(Data section)

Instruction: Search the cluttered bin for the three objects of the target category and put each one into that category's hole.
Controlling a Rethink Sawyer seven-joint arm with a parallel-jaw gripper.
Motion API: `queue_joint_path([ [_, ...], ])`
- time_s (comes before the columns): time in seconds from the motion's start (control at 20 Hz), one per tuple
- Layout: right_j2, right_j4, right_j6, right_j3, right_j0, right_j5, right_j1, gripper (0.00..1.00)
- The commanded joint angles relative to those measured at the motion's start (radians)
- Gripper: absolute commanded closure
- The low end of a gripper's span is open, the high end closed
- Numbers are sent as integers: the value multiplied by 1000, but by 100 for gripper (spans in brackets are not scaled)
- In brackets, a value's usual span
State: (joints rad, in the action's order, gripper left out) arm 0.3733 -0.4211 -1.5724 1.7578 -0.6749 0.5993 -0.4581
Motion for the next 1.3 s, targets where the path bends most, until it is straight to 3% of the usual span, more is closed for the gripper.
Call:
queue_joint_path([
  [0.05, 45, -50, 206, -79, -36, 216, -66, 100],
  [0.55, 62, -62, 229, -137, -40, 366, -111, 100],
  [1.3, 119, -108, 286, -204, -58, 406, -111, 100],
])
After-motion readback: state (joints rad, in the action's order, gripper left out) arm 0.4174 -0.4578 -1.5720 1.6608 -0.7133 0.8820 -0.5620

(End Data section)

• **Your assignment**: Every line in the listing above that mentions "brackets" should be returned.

• **Task answer**:
- Numbers are sent as integers: the value multiplied by 1000, but by 100 for gripper (spans in brackets are not scaled)
- In brackets, a value's usual span

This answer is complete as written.